How far more impressive it is to
stand in an empty sanctuary in the house divine of "the Hidden
One,"
whom the nations of the world worship, whether they spread their robes
on the sand and turn their faces to Mecca, or beat the tambourine and
sing "glory hymns" of salvation, or flagellate themselves in the night
before the patron saint of the Passionists, or only gaze at the snow-
white plume that floats from the snows of Etna under the rose of dawn,
and feel the soul behind Nature. Among the temples of Egypt, Edfu is
the house divine of "the Hidden One," the perfect temple of worship.
XV
KOM OMBOS
Some people talk of the "sameness" of the Nile; and there is a lovely
sameness of golden light, of delicious air, of people, and of scenery.
For Egypt is, after all, mainly a great river with strips on each side
of cultivated land, flat, green, not very varied. River, green plains,
yellow plains, pink, brown, steel-grey, or pale-yellow mountains, wail
of shadoof, wail of sakieh. Yes, I suppose there is a sameness, a sort
of golden monotony, in this land pervaded with light and pervaded with
sound. Always there is light around you, and you are bathing in it,
and nearly always, if you are living, as I was, on the water, there is
a multitude of mingling sounds floating, floating to your ears. As
there are two lines of green land, two lines of mountains, following
the course of the Nile; so are there two lines of voices that cease
their calling and their singing only as you draw near to Nubia. For
then, with the green land, they fade away, these miles upon miles of
calling and singing brown men; and amber and ruddy sands creep
downward to the Nile. And the air seems subtly changing, and the light
perhaps growing a little harder. And you are aware of other regions
unlike those you are leaving, more African, more savage, less suave,
less like a dreaming. And especially the silence makes a great
impression on you. But before you enter this silence, between the
amber and ruddy walls that will lead you on to Nubia, and to the land
of the crocodile, you have a visit to pay. For here, high up on a
terrace, looking over a great bend of the river is Kom Ombos. And Kom
Ombos is the temple of the crocodile god.

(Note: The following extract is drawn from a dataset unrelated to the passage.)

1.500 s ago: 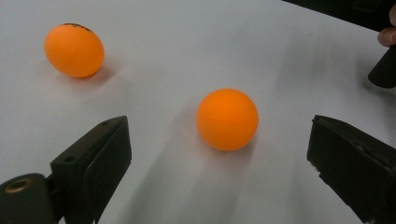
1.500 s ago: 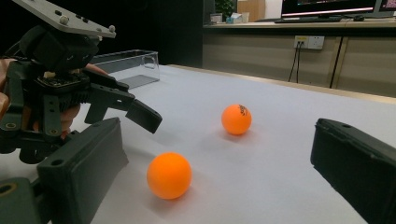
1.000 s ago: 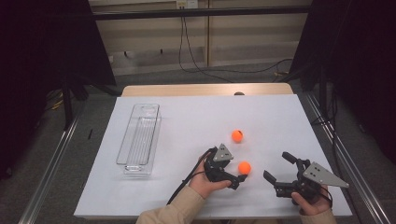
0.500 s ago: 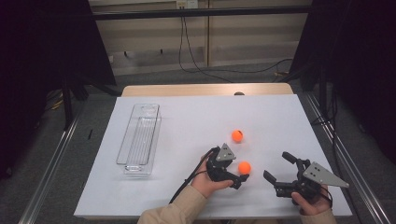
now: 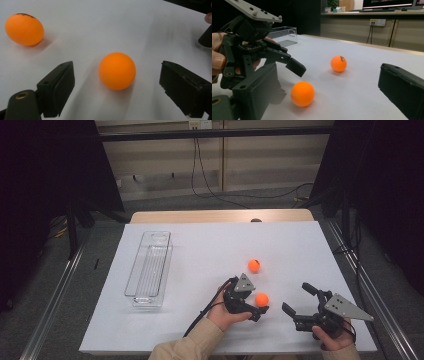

Sebek was one of the oldest and one of the most evil of the Egyptian
gods. In the Fayum he was worshipped, as well as at Kom Ombos, and
there, in the holy lake of his temple, were numbers of holy
crocodiles, which Strabo tells us were decorated with jewels like
pretty women. He did not get on with the other gods, and was sometimes
confused with Set, who personified natural darkness, and who also was
worshipped by the people about Kom Ombos.